Methods Randomised, single‐blind, placebo‐controlled, parallel, single‐centre. PP analysis. Duration 6 months
Followed up every month
Participants 80 outpatients age > 40, stable mild to moderate COPD, smoking history at least 10 pack‐years. Exclusions: those with asthma, lung cancer, cardiomyopathy, LVRS or transplant, or on LTOT or corticosteroids. Mean age 61; 89% male. Total 20 dropouts, evenly matched between groups
Interventions NAC 600 mg twice daily or placebo. Both groups received a bronchodilator Deriphylline Retard 150 mg in addition
Outcomes Symptoms (cough, dyspnoea, sputum), spirometry, Hb, adverse events
Notes Indian
Funding source not reported
Risk of bias
Bias Authors' judgement Support for judgement
Random sequence generation (selection bias) High risk No details on this, except it was a "simple method"
Allocation concealment (selection bias) High risk Single‐blind study; few details on allocation or concealment of sequence given
Blinding of participants and personnel (performance bias) 

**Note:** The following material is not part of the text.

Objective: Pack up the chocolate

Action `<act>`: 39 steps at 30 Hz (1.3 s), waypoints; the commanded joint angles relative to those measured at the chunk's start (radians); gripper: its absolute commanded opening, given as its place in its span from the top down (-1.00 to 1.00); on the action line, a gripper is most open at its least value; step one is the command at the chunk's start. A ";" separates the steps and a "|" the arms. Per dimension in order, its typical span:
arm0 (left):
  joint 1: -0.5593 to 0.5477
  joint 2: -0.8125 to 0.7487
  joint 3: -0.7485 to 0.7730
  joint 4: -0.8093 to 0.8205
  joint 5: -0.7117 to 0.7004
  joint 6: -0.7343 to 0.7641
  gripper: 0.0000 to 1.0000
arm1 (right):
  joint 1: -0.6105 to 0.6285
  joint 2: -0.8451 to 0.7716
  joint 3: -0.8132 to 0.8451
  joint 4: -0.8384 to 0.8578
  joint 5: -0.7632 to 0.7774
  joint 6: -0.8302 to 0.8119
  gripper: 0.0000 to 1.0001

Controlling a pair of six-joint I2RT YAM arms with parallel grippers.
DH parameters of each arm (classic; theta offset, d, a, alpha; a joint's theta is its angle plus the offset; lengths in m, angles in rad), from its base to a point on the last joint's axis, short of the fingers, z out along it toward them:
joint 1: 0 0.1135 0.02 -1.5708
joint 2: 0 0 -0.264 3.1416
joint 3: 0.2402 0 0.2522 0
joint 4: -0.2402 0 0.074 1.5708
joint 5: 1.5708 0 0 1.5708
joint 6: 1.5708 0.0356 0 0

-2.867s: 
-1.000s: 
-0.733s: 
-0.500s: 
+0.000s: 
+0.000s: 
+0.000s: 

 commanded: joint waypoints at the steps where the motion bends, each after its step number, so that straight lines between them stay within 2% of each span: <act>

 All outcomes High risk No details on match between placebo and NAC, or on who performed measurements; sIngle‐blind
Blinding of outcome assessment (detection bias) 
 All outcomes High risk SIngle‐blind study
Incomplete outcome data (attrition bias) 
 All outcomes High risk 25% dropout rate (20/80); numbers and reasons per arm not given
Selective reporting (reporting bias) Unclear risk Spirometric data reported in units that read "total count"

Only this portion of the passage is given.